# [DIRECTIONS FOR THIS TASK]
Omit every image, and transcribe the remaining entries exactly as given.

· · ·

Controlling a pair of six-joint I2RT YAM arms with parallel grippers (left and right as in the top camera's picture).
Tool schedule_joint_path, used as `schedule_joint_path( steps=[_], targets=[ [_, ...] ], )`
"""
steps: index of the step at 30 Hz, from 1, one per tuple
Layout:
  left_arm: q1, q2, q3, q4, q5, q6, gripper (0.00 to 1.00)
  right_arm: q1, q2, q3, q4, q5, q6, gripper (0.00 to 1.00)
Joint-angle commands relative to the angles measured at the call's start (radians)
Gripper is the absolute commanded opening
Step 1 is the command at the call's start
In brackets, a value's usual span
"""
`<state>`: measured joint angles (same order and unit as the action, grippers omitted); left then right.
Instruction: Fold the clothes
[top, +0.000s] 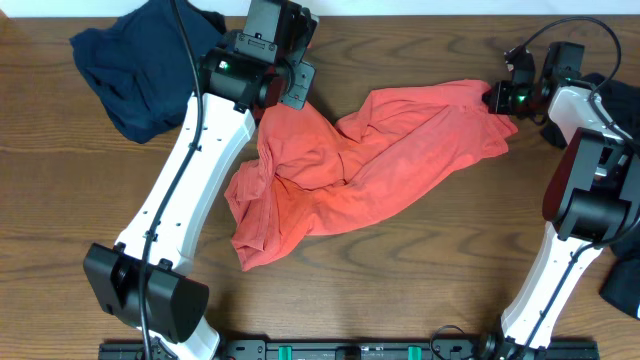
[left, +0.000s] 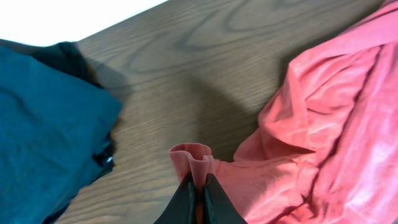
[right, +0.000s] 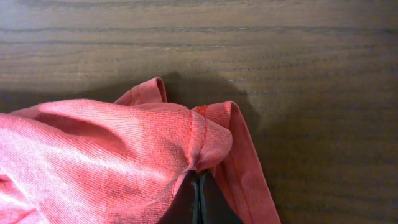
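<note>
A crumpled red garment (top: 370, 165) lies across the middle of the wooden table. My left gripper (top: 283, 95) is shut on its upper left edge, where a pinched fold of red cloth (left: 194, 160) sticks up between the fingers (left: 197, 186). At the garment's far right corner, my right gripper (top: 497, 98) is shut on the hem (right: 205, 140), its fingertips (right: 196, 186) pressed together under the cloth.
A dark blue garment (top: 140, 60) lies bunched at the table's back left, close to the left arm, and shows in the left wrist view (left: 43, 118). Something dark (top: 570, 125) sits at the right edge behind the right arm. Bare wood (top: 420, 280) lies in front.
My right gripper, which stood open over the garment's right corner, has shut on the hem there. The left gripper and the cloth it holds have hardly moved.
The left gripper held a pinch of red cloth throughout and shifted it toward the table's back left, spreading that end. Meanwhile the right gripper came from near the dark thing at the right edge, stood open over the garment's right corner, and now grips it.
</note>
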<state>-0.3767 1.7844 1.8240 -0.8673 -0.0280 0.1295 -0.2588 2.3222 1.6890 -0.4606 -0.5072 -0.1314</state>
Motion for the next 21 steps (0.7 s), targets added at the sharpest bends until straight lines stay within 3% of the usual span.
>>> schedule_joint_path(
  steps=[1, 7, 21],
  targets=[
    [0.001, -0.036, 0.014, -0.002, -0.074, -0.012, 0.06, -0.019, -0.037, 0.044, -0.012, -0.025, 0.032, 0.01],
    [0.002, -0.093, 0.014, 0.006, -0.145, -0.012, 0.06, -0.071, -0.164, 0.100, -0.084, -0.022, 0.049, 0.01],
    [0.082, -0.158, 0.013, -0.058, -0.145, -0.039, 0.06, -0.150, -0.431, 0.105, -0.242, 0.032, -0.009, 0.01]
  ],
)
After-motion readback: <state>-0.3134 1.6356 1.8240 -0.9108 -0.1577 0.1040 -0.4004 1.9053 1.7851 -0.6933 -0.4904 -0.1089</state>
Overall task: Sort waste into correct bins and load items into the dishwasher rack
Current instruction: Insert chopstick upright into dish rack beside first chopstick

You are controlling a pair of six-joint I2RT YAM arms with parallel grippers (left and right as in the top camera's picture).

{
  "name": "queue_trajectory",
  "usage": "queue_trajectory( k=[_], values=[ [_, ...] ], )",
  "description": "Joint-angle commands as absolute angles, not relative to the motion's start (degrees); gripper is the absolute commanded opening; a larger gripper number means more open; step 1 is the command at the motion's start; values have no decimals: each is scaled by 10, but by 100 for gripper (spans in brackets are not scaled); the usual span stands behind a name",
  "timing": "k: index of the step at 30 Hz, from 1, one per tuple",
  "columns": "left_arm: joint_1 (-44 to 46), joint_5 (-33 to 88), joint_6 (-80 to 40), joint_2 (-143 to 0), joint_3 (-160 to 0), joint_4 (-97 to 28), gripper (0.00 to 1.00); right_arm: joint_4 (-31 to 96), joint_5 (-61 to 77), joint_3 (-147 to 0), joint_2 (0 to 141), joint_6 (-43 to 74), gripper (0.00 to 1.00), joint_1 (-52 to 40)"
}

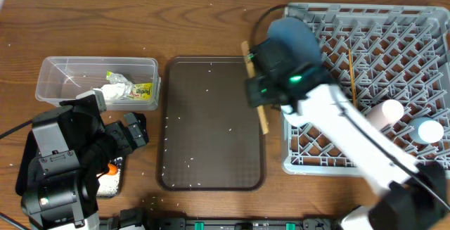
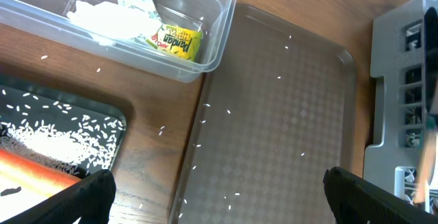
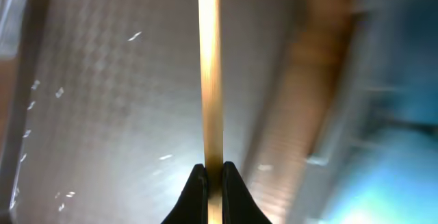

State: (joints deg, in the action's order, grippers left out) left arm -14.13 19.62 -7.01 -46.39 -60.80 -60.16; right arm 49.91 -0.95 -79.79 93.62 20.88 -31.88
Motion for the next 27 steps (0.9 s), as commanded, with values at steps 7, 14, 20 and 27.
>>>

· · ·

# [ANSWER FOR THIS EXERCISE]
Controlling a pair of six-joint I2RT YAM arms with parallel grippers (left and right as in the top camera's picture).
Tool schedule_joint_path, used as `schedule_joint_path( steps=[_], targets=[ [_, ...] ], )`
"""
steps: index of the step at 30 Hz, from 1, one per tuple
Layout:
  left_arm: q1, q2, q3, q4, q5, q6, gripper (0.00 to 1.00)
  right_arm: q1, q2, q3, q4, q5, q6, gripper (0.00 to 1.00)
Joint-angle commands relative to the angles measured at the call's start (radians)
Gripper is the absolute commanded opening
Step 1 is the command at the call's start
In brackets, a value's usual span
"""
`<state>`: measured joint angles (same order and unit as the action, grippers omitted); left then right.
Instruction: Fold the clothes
[top, +0.000s] 
[left, +0.000s] 
[right, +0.000s] 
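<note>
A crumpled red garment (top: 370, 165) lies across the middle of the wooden table. My left gripper (top: 283, 95) is shut on its upper left edge, where a pinched fold of red cloth (left: 194, 160) sticks up between the fingers (left: 197, 186). At the garment's far right corner, my right gripper (top: 497, 98) is shut on the hem (right: 205, 140), its fingertips (right: 196, 186) pressed together under the cloth.
A dark blue garment (top: 140, 60) lies bunched at the table's back left, close to the left arm, and shows in the left wrist view (left: 43, 118). Something dark (top: 570, 125) sits at the right edge behind the right arm. Bare wood (top: 420, 280) lies in front.
My right gripper, which stood open over the garment's right corner, has shut on the hem there. The left gripper and the cloth it holds have hardly moved.
The left gripper held a pinch of red cloth throughout and shifted it toward the table's back left, spreading that end. Meanwhile the right gripper came from near the dark thing at the right edge, stood open over the garment's right corner, and now grips it.
</note>
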<state>-0.3767 1.7844 1.8240 -0.8673 -0.0280 0.1295 -0.2588 2.3222 1.6890 -0.4606 -0.5072 -0.1314</state>
Motion for the next 21 steps (0.7 s), targets added at the sharpest bends until straight lines stay within 3% of the usual span.
>>> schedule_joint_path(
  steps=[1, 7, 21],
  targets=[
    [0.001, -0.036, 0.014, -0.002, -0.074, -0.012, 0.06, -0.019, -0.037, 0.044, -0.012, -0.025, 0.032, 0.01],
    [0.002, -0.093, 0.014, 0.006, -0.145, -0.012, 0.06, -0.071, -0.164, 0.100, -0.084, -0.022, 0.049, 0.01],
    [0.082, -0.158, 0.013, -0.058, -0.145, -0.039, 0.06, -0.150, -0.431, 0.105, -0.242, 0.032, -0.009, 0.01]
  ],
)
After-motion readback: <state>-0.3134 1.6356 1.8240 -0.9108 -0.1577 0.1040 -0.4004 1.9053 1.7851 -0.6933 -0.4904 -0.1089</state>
Overall task: Sort waste into correct bins and load items into the dishwasher rack
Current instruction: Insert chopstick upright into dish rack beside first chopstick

You are controlling a pair of six-joint I2RT YAM arms with parallel grippers (left and right as in the top camera's picture).

{
  "name": "queue_trajectory",
  "usage": "queue_trajectory( k=[_], values=[ [_, ...] ], )",
  "description": "Joint-angle commands as absolute angles, not relative to the motion's start (degrees); gripper is the absolute commanded opening; a larger gripper number means more open; step 1 is the command at the motion's start; values have no decimals: each is scaled by 10, but by 100 for gripper (spans in brackets are not scaled); the usual span stands behind a name",
  "timing": "k: index of the step at 30 Hz, from 1, one per tuple",
  "columns": "left_arm: joint_1 (-44 to 46), joint_5 (-33 to 88), joint_6 (-80 to 40), joint_2 (-143 to 0), joint_3 (-160 to 0), joint_4 (-97 to 28), gripper (0.00 to 1.00); right_arm: joint_4 (-31 to 96), joint_5 (-61 to 77), joint_3 (-147 to 0), joint_2 (0 to 141), joint_6 (-43 to 74), gripper (0.00 to 1.00), joint_1 (-52 to 40)"
}


State: (joints deg, in the action's order, grippers left out) left arm -14.13 19.62 -7.01 -46.39 -60.80 -60.16; right arm 49.91 -0.95 -79.79 93.62 20.88 -31.88
Motion for the next 27 steps (0.9 s), as commanded, with values at steps 7, 14, 20 and 27.
>>>

The exercise asks for nothing more than this.